Siguiendo la tradición de las jacqueries, frecuentes en la Europa moderna, delante del palacio del virrey los segadors gritaron vivas al rey y muerte al mal gobierno. Protestaban por los impuestos, las injusticias del régimen señorial y los abusos de los soldados, 40.000 hombres, que hospedaban por la fuerza en sus casas. No se alzaban en defensa de unas instituciones catalanas hechas a medida de la oligarquía que en nada defendían sus intereses. Menos aún lo hacían con ánimo de separarse de una Corona lejana a la que no culpaban de nada. Tampoco se alzó, como escribiera Soldevila, «toda la tierra catalana» en una protesta que unió al «pueblo y las autoridades, los campesinos y los ciudadanos, las clases elevadas y la plebe».

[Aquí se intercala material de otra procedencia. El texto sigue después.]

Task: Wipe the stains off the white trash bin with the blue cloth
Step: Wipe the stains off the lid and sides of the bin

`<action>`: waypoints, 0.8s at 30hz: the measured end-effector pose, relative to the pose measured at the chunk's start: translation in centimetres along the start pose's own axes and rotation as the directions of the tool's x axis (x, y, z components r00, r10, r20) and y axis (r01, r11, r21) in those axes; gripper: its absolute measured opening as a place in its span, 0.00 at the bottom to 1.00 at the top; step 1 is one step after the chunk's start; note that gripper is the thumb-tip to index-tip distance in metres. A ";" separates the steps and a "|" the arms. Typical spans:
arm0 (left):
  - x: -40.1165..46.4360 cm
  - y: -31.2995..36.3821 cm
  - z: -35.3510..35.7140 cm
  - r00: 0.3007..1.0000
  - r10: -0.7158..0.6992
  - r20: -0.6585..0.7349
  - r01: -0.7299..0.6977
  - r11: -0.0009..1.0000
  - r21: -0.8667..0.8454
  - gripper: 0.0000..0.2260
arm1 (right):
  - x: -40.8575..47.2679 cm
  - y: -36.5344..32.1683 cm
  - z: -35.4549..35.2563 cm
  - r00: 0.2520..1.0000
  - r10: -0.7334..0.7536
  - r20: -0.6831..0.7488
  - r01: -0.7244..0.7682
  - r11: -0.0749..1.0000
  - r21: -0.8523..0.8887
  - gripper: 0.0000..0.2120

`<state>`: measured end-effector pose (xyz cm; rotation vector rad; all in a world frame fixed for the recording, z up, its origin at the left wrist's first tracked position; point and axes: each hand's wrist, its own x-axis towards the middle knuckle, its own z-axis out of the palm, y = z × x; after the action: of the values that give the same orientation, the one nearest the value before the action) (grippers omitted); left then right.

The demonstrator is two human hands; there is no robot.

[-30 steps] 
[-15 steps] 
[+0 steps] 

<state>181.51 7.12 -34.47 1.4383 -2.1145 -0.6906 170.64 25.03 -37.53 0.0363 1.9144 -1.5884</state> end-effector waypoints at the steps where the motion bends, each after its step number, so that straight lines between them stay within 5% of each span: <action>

Pero los dirigentes del Principado, miembros de esa oligarquía, creyeron poder cabalgar al tigre –lo harían una y otra vez en los siglos posteriores, la última en 2017– y dirigir sus garras hacia el monarca, desviándolas así de sus tierras y sus bienes, y protegiendo sus fueros, los derechos que el nacionalismo llama libertades históricas, pero que no eran sino caducos privilegios medievales. No pesaba en su ánimo la defensa de su lengua o su cultura, que nadie amenazaba, y menos aún de su presunta nación, supuesto anacrónico en la Europa del XVII. Calcularon mal sus posibilidades y el ímpetu popular les desbordó. Entonces, traidores a su rey, volvieron los ojos a su enemigo secular y, mientras los tercios marchaban hacia Cataluña, el 24 de septiembre de 1640, ofrecieron al francés Luis XIII la corona y la lealtad.
Las tropas francesas no fueron más amables que las de Olivares; su coste recayó sobre las mismas espaldas, y la guerra se cebó en el país. La administración del Principado se llenó de franceses; su competencia aniquiló su comercio, y el absolutismo de su rey, en nada obligado a respetarlas, laminó sus constituciones. Mucho tardaría en llegar la paz. Cuando lo hizo al fin, en 1659, la oligarquía catalana conservó sus fueros y aprendió que, sin el resto de España, caería en manos de Francia, unas manos mucho más exigentes. Había pagado un altísimo precio. También lo pagó Olivares. Incomprendido, sufrió, como tantos otros, el destino de aquellos que se adelantan a su tiempo.
- Luis E. Íñigo es historiador e inspector de Educación.